Duerk also identified the late Paul Lauterbur, an alum who shared the Nobel Prize in Physiology or Medicine in 2003, as an inspiration, “and through our scientific genealogy has great ties to the MRI program here on campus today,” he said. “Paul capitalized on the rigor to, as we say in our tagline, ‘think beyond the possible.’”

Dean of the engineering school since 2012 and a Case School of Engineering alumnus, Duerk has been a member of the university faculty since 1988. He has published more than 185 peer-reviewed papers, obtained more than 30 patents (with more than 20 licensed to industry) and secured numerous grants sponsored by the National Institutes of Health and industry. He is also founding director of the Case Center of Imaging Research and founding leader of the Cancer Imaging program in the Case Comprehensive Cancer Center.

In addition, Duerk has advocated for and supported international collaboration in biomedical engineering or imaging research, education and exchange opportunities. For example, he has played a key role in developing several relationships and student-academic programs with institutions in Germany, Malaysia, Thailand, Philippines, China, Brazil, Romania, South Korea and elsewhere.

Francis Papay

Papay, who joined Cleveland Clinic’s professional staff in 1992, is chairman of the clinic’s Dermatology and Plastic Surgery Institute and serves as section head of Craniofacial Plastic and Reconstructive Surgery.

Photo of Frank Papay
Francis Papay

“My election to the NAI is a tremendous honor,” he said. “The others who have been elected are very distinguished scientists, including 27 Nobel [Prize] winners. I feel incredibly humbled to be with a group like this.”

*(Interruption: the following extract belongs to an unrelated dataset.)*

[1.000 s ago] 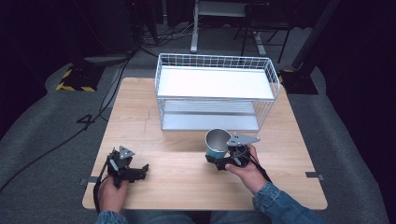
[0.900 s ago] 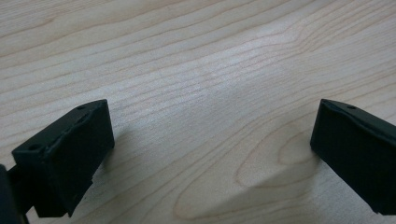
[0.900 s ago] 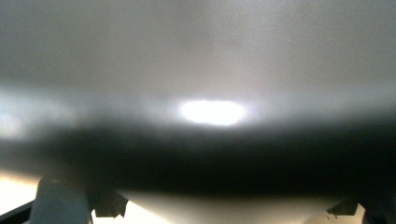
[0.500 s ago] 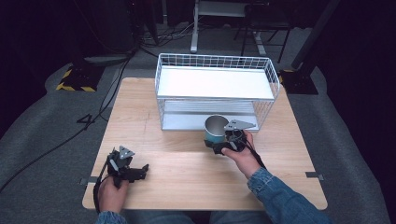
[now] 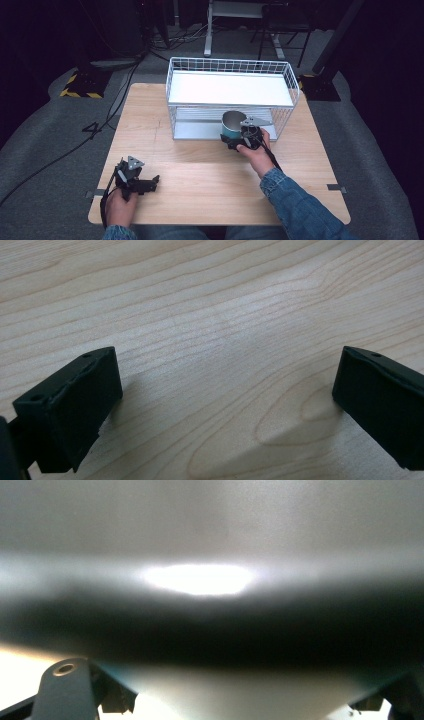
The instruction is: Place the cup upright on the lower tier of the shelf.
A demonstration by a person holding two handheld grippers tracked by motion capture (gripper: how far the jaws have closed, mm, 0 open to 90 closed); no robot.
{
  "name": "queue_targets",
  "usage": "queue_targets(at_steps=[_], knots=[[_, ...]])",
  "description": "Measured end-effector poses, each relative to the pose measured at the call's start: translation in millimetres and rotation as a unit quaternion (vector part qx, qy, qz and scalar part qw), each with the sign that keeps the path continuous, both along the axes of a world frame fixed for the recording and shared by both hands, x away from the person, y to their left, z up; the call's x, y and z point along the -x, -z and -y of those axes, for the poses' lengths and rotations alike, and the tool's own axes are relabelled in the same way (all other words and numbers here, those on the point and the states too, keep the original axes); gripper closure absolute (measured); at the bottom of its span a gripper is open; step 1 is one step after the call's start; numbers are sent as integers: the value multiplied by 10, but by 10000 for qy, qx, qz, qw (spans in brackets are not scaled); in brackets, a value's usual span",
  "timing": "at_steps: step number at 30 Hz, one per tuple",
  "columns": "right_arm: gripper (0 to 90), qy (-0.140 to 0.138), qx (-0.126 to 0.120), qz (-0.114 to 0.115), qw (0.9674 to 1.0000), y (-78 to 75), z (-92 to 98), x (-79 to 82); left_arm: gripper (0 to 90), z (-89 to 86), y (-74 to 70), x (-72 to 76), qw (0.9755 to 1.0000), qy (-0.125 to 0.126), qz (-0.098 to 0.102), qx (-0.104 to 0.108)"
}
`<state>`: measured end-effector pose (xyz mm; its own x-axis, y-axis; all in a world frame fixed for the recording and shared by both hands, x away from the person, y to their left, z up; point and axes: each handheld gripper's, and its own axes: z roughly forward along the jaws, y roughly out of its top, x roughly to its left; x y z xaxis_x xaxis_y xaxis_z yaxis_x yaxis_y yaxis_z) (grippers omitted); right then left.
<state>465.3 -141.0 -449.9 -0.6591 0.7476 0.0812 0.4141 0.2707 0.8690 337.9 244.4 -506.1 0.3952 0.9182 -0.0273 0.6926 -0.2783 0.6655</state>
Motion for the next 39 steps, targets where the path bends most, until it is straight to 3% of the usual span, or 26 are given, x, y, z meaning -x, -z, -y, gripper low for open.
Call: queue_targets(at_steps=[10,16,18,20,23,27,39], knots=[[215,470,40,202,9987,50,-12,-234,0,0,0,0,10000,2,0,-2],[215,576,32,261,9980,92,-30,-348,0,0,0,0,10000,1,0,-2],[215,695,50,492,9964,128,-49,-385,0,0,0,0,10000,3,0,-3],[215,714,52,516,9961,140,-57,-400,0,0,0,1,10000,-1,-5,1],[215,751,62,386,9964,171,-70,-436,0,0,0,0,10000,1,1,-2],[215,786,106,486,9957,190,-69,-477,0,0,0,1,10000,-1,-5,0],[214,1024,210,340,9939,303,-82,-661,0,0,-1,2,10000,-1,-9,-5]])
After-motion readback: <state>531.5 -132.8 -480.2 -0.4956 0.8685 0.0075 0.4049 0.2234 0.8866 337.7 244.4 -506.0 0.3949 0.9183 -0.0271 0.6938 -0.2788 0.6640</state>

Papay’s imaginative and inventive nature are partly responsible for his rising to such heights in the medical community. He has been an innovator for most of his life and has continued to create throughout his career as a physician.

Papay’s early inventions include a technique to neuromodulate the skull to treat migraines. He later began to devise a wound-healing system that can penetrate layers of biofilm to deliver therapeutic agents deep into a non-healing wound. He graduated from treating migraines and healing difficult wounds to performing face and hand transplants.

“Science and innovation are fun for me,” said Papay, who has published more than 100 scientific papers, abstracts and book chapters and holds five medical-device patents. “It’s my sport. I enjoy the entrepreneurial spirit of it all. It’s like an art form. As with art, the more inventing and innovating you do, the better you get at it.”

About NAI Fellows

With the election of the 2016 class, there are 757 NAI Fellows, representing 229 research universities and governmental and nonprofit research institutions. The 2016 Fellows are named inventors on 5,437 issued U.S. patents, bringing the collective patents held by all NAI Fellows to more than 26,000.

The roster of NAI Fellows includes 94 presidents and senior leaders of research universities and non-profit research institutes; 376 members of the three branches of the National Academy of Sciences; 28 inductees of the National Inventors Hall of Fame; 45 recipients of the U.S. National Medal of Technology and Innovation and U.S. National Medal of Science; 28 Nobel Laureates, 215 AAAS Fellows; 132 IEEE Fellows; and 116 Fellows of the American Academy of Arts & Sciences, among other awards and distinctions.

The NAI was founded in 2010 to recognize and encourage inventors with patents issued from the U.S. Patent and Trademark Office, enhance the visibility of academic technology and innovation, encourage the disclosure of intellectual property, educate and mentor innovative students and translate the inventions of its members to benefit society.